Blood test, glucose (blood sugar)
Facility: Grisell Memorial Hospital
Billing Code: 82947 (CPT)
- CPT Billing Code: 82947
- Insurance Median: $14
- Cash Discount Price: $25
- vs. Medicare Baseline: 3.56x Medicare
Average discount available for prompt cash payment at this facility.
Median negotiated contract rate across all mapped commercial carriers.
Standard federal government reimbursement rate for this code.
Visual Cost Comparison vs. Medicare
Understanding this gauge: We use the federal Medicare rate of $3.93 as the cost baseline. Rates below the baseline represent excellent value. In-network commercial rates commonly hover around 150% - 250% of Medicare, while rates exceeding 300% are elevated. Hover over the green and blue markers to view detailed calculations.

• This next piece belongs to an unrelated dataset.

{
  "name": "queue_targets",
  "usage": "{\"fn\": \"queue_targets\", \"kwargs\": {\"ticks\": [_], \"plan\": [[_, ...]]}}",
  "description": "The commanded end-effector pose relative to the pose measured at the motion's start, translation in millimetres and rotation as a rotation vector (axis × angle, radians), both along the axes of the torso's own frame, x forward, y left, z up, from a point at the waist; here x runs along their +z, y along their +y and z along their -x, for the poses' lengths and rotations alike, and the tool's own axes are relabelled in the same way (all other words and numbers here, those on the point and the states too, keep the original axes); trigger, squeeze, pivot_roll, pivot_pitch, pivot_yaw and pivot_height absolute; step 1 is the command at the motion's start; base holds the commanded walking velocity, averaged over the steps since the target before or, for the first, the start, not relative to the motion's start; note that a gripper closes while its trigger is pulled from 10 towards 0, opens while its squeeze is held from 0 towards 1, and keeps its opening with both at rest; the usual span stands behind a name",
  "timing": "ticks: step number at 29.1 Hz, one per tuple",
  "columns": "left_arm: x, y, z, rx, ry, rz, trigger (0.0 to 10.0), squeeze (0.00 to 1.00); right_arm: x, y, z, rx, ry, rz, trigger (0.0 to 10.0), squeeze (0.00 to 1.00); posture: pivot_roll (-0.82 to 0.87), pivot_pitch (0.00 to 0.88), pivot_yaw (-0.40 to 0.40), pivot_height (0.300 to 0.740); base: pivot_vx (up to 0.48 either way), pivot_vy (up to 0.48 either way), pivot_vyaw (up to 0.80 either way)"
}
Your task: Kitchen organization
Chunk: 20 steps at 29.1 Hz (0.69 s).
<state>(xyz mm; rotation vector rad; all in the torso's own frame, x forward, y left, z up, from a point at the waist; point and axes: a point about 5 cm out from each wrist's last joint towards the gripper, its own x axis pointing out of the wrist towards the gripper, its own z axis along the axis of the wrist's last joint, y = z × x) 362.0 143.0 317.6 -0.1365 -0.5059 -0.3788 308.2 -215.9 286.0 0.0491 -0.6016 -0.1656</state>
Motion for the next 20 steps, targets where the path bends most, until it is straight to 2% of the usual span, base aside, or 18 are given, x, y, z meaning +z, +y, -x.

Elevated Commercial Rate Alert (Value-Gap)
The negotiated rate at this facility is 356% of the Medicare baseline (a markup of 256%). Patients with high-deductible plans or out-of-network benefits may face excessive out-of-pocket costs.
Out-of-Pocket Cost Estimator
Estimate whether it is more economical to use your insurance or pay the upfront self-pay cash rate.

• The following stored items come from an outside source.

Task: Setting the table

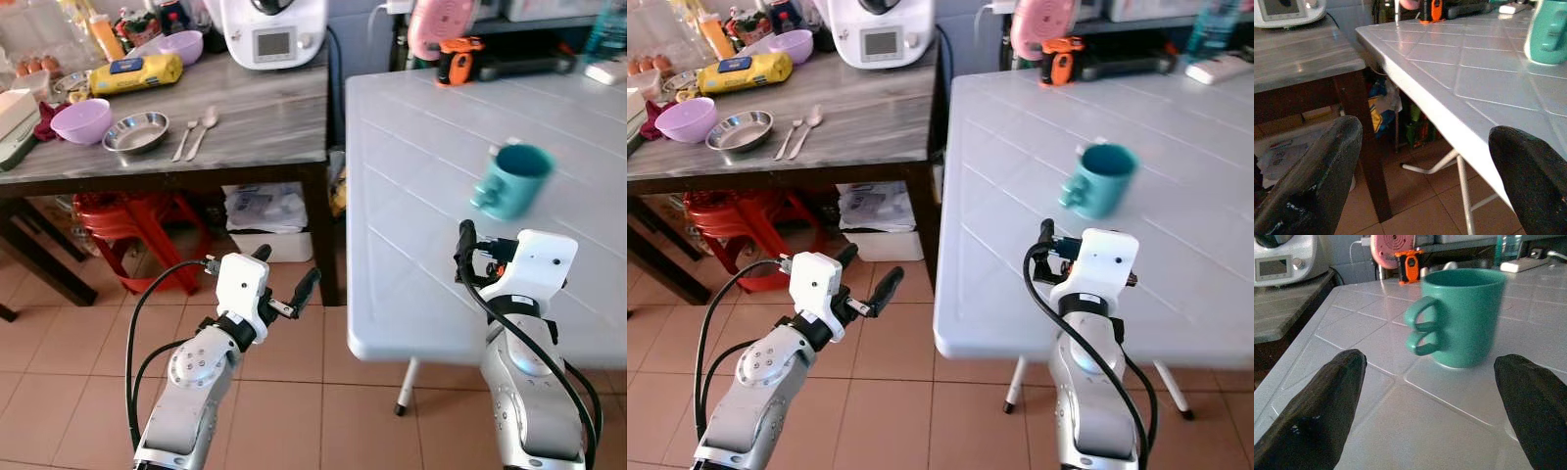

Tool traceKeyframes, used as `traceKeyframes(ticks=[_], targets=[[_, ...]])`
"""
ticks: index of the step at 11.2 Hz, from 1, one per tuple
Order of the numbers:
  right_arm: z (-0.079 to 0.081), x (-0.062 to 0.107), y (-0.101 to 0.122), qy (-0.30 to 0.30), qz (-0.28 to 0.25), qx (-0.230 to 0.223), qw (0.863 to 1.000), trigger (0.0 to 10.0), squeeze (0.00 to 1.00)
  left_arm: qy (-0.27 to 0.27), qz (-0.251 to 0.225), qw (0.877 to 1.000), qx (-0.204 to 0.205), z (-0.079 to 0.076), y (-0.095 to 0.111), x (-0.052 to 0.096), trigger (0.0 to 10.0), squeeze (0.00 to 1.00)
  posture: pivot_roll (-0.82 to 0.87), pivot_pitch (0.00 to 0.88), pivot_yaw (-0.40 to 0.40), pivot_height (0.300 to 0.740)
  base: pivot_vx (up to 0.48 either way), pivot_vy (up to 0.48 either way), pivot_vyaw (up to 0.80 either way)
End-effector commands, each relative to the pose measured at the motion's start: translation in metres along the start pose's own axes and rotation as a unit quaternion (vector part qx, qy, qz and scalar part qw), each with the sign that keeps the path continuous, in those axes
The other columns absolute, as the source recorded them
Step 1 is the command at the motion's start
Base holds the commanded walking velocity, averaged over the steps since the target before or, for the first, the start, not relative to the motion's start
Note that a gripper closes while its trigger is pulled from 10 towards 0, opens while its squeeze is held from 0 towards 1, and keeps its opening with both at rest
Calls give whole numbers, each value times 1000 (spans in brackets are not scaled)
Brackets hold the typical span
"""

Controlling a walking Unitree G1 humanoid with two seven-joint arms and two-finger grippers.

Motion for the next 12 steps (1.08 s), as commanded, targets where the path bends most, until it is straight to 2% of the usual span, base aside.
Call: traceKeyframes(ticks=[1,3,8,12], targets=[[4,1,-2,4,3,-1,1000,10000,0,4,4,1000,-6,4,0,5,10000,0,-84,113,141,740,300,0,0],[4,2,-2,2,3,-2,1000,10000,0,4,6,1000,-8,4,0,5,10000,0,-86,115,143,740,293,0,0],[1,4,-4,-14,5,6,1000,10000,0,-1,14,1000,1,2,-4,8,10000,0,-86,121,144,740,0,0,0],[-8,-3,-3,-49,5,21,999,10000,0,-46,30,998,25,-9,-11,17,10000,0,-86,153,144,740,0,0,0]])
Point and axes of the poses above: a point about 5 cm out from each wrist's last joint towards the gripper, its own x axis pointing back from the gripper into the wrist, its own y axis along the axis of the wrist's last joint, z = x × y, the point moved 4 cm from there along -x, pointing out of the wrist towards the gripper, and after that the axes turned 5 degrees about x, right-handed, at the moved point
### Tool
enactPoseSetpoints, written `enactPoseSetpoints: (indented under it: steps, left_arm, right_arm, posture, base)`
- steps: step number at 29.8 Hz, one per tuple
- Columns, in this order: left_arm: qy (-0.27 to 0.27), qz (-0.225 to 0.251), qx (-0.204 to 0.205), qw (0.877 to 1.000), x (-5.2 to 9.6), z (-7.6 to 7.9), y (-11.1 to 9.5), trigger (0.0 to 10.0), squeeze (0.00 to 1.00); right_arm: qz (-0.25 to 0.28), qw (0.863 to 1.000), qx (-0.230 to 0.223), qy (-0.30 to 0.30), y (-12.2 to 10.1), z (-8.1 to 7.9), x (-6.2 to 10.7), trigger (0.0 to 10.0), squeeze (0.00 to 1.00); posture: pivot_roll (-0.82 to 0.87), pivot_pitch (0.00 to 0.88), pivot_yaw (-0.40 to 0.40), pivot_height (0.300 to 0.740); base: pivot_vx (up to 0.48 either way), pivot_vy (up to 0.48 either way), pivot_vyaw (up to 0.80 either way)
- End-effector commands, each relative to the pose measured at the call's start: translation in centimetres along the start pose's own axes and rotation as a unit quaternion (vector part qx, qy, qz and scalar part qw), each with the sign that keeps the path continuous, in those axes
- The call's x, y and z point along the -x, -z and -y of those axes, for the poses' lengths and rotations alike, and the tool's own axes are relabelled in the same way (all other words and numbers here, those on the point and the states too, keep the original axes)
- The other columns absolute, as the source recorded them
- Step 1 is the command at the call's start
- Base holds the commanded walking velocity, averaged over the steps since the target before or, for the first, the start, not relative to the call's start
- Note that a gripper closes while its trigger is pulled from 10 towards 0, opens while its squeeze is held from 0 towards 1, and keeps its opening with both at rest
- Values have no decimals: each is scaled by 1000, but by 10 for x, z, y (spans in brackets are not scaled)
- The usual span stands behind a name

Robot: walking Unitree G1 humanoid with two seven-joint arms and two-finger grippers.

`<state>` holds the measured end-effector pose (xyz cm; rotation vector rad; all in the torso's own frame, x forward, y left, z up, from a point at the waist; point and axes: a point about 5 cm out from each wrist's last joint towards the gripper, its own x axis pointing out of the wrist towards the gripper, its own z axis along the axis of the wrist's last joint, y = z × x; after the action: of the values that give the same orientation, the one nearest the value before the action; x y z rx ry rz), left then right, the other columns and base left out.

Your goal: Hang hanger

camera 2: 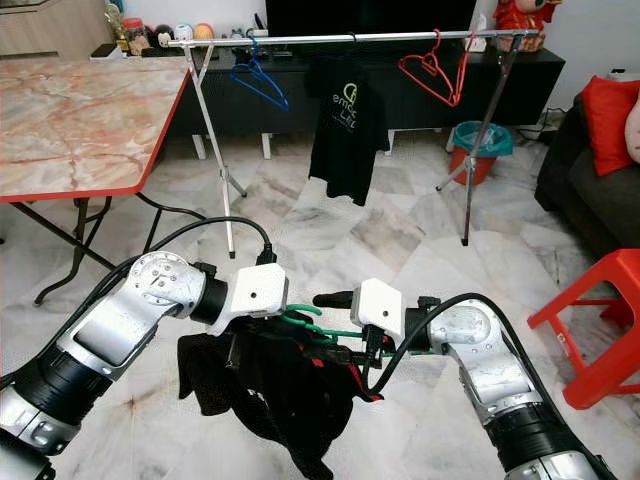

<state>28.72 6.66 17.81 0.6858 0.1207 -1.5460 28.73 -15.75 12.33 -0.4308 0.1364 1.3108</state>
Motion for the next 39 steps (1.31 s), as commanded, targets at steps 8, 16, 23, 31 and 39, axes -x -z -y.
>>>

Commercial Insurance Negotiated Rates
Negotiated contract ranges established by major commercial carriers at this facility.

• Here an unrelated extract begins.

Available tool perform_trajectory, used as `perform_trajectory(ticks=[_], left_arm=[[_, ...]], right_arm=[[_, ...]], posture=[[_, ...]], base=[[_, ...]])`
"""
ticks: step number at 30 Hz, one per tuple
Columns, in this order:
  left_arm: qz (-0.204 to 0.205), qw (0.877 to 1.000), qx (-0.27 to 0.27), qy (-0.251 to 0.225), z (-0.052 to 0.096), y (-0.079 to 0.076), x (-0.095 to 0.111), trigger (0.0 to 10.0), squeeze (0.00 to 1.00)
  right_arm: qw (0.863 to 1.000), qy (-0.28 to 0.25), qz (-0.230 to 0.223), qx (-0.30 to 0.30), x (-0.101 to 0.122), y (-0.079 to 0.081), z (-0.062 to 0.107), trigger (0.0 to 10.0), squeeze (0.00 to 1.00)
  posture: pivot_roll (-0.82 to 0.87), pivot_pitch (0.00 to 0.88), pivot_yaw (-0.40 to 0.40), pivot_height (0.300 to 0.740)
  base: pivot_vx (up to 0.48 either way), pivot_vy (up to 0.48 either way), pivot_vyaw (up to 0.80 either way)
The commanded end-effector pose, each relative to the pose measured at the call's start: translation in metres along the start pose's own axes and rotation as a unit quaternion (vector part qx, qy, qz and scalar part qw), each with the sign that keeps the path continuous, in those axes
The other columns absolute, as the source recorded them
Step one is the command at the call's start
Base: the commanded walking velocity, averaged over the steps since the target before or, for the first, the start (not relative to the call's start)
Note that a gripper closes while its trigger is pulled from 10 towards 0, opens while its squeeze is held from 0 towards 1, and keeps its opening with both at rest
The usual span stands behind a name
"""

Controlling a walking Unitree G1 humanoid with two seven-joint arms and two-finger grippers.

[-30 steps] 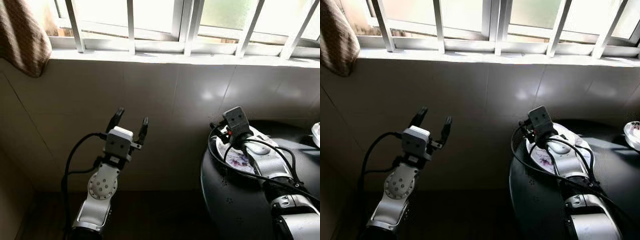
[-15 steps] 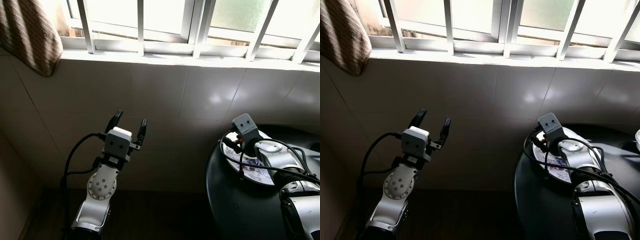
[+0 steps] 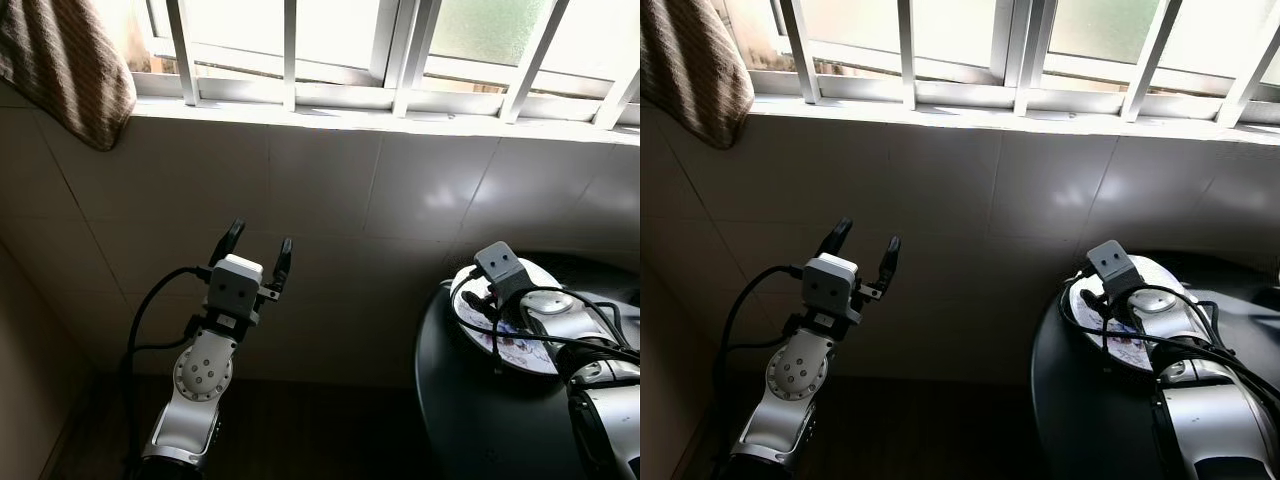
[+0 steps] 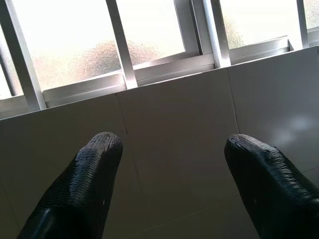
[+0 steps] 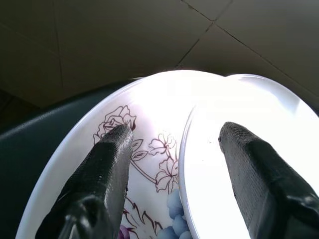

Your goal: Kitchen organization

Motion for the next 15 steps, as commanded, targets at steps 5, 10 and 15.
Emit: perform_trajectory(ticks=[5, 10, 15], left_arm=[[0.003, 1.000, -0.005, 0.006, 0.000, -0.005, -0.002, 10.0, 0.00], [0.004, 1.000, -0.005, 0.007, 0.001, -0.006, -0.002, 10.0, 0.00], [0.004, 1.000, -0.004, 0.009, 0.001, -0.005, -0.003, 10.0, 0.00]], right_arm=[[1.000, -0.021, 0.018, -0.007, 0.015, -0.004, 0.002, 10.0, 0.00], [0.999, 0.035, -0.001, -0.008, -0.018, -0.006, 0.002, 10.0, 0.00], [0.998, 0.065, 0.008, -0.027, -0.037, -0.017, 0.007, 10.0, 0.00]], posture=[[0.02, 0.000, -0.057, 0.740], [0.02, 0.000, -0.061, 0.740], [0.02, 0.000, -0.061, 0.740]], base=[[0.000, 0.000, 0.00], [0.000, 0.000, 0.00], [0.000, 0.000, 0.00]])
Point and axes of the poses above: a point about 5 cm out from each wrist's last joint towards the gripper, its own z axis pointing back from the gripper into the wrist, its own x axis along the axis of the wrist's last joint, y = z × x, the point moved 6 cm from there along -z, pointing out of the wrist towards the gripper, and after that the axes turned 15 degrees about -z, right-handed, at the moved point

| Carrier / Plan Group | Contract Rate Range | vs. Medicare Reference |
|---|---|---|
| UnitedHealthcare | $1 - $20 | 25% |
| Blue Cross Blue Shield | $8 | 204% |
| Medicaid / KanCare | $26 | 662% |
| Humana | $26 | 662% |
Consumer Guidance & Cost Commentary
For the blood glucose test at Grisell Memorial Hospital in Ransom, Kansas, the cash price of $25.00 is slightly lower than the facility's negotiated rate of $14.00, which is the amount commercial insurers typically pay. This cash price is also lower than the Medicare benchmark of $3.93, indicating that the facility's standard billing structure for this service is significantly higher than the federal government's calculated cost baseline. While the facility is a Critical Access Hospital owned by a government district, patients with high-deductible plans may find paying the $25.00 cash price more advantageous than using insurance, as the negotiated rate often exceeds the cash amount due to administrative overheads included in commercial contracts.
To minimize costs, patients should proactively ask the hospital about "self-pay" or "prompt-pay" discounts, which can reduce the final bill by 20% to 50% if paid upfront. It is important to note that while the facility is in-network for UnitedHealthcare, Blue Cross Blue Shield, Medicaid/KanCare, and Humana, the specific allowed amount for this service is determined by individual plan contracts rather than a single state average. Since the data provided does not include specific county or state average comparisons for this procedure, patients are encouraged to verify their specific plan's allowed amount directly with the hospital before scheduling to ensure they are aware of their out-of-pocket responsibilities.